Anstatt sich auf ihre etablierten Data Warehouses zu verlassen, sollten die Banken in Erwägung ziehen, eine parallele Risiko-Monitoring-Plattform zu implementieren, um die Anforderungen des BCBS 239 zu stemmen. Sie sollten wichtige Daten (wie zB Preisgestaltung, Markt, Buchhaltung und Planungsdaten) aus ihren Bankproduktionssystemen auf Intraday-Basis extrahieren und auf die parallele Plattform übertragen. Dort angekommen, können sie die Daten anhand von Benchmarks messen und diese verwenden, um risikobezogene Sichten an irgendeinem Punkt im Produktionsprozess zu schaffen. Sie werden auch in der Lage sein, die Daten zu verwenden, um Simulationen und Analyse der Auswirkungen verschiedener Risikoszenarien aufzuzeigen, wie zum Beispiel der Ausfall eines Kontrahenten.
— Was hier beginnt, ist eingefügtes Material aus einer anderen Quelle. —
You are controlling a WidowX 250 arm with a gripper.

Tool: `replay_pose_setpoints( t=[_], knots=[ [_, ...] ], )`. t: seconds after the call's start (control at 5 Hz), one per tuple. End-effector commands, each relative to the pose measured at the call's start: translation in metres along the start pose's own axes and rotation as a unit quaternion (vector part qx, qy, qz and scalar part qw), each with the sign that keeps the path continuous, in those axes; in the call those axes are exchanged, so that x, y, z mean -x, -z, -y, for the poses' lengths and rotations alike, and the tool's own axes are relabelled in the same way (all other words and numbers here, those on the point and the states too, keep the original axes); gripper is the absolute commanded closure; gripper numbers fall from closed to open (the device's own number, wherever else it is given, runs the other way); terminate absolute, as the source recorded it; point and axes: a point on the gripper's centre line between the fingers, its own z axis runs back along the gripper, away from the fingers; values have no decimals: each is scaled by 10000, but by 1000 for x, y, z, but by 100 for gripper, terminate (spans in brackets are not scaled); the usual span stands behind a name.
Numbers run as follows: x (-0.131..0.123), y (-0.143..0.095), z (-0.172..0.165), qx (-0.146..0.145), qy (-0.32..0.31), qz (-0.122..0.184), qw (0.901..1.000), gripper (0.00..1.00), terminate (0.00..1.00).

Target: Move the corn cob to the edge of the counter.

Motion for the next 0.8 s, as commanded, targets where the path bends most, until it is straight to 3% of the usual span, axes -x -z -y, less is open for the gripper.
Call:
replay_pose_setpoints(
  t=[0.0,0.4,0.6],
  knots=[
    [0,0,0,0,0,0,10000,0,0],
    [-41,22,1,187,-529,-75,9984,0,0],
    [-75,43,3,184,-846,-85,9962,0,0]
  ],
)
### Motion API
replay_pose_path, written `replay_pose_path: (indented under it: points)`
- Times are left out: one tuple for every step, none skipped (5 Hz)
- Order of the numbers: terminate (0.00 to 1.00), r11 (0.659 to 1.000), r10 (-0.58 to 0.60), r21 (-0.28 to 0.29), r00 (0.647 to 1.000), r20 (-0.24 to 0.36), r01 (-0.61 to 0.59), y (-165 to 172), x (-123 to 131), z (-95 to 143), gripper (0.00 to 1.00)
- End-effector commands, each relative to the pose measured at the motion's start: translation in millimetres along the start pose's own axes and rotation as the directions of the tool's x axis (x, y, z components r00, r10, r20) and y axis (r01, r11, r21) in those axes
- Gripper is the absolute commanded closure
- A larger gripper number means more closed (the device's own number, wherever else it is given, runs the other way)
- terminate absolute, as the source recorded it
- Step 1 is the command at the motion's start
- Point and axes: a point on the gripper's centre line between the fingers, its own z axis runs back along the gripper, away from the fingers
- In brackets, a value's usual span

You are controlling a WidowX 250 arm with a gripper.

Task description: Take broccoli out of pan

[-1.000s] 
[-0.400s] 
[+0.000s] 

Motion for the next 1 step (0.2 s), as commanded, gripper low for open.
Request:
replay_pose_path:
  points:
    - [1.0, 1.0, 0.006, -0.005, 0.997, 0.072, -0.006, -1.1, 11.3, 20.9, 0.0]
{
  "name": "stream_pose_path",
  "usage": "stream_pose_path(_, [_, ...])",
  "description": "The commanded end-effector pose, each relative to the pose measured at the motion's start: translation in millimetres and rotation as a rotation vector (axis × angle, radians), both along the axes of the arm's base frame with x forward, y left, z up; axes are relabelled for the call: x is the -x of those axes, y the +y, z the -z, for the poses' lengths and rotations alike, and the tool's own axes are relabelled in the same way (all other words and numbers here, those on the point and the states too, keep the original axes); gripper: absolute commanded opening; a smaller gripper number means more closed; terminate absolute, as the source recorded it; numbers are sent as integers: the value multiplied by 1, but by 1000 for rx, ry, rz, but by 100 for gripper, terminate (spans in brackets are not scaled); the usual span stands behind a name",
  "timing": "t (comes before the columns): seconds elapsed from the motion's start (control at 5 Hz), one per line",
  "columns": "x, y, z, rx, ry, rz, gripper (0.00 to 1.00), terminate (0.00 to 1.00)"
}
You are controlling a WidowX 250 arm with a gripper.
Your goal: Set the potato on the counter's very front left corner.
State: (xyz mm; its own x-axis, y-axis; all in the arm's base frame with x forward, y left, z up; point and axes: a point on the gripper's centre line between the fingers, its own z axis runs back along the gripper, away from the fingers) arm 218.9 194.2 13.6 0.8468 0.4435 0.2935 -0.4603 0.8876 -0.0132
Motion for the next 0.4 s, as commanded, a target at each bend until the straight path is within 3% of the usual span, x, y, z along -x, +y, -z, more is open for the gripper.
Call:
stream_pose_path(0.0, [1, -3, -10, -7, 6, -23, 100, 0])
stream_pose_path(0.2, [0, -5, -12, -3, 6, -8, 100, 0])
Data Warehouses haben immer eine wichtige Rolle im Bankenbetrieb gespielt, einschließlich der Erstellung von Kunden- und Steuer-Berichten. Wenn es um BCBS 239 und Intraday-Risikoanalysen geht, ist es Zeit für die Banken, die Idee einer parallelen Plattform zur Risikokontrolle und -überwachung ernsthaft zu prüfen.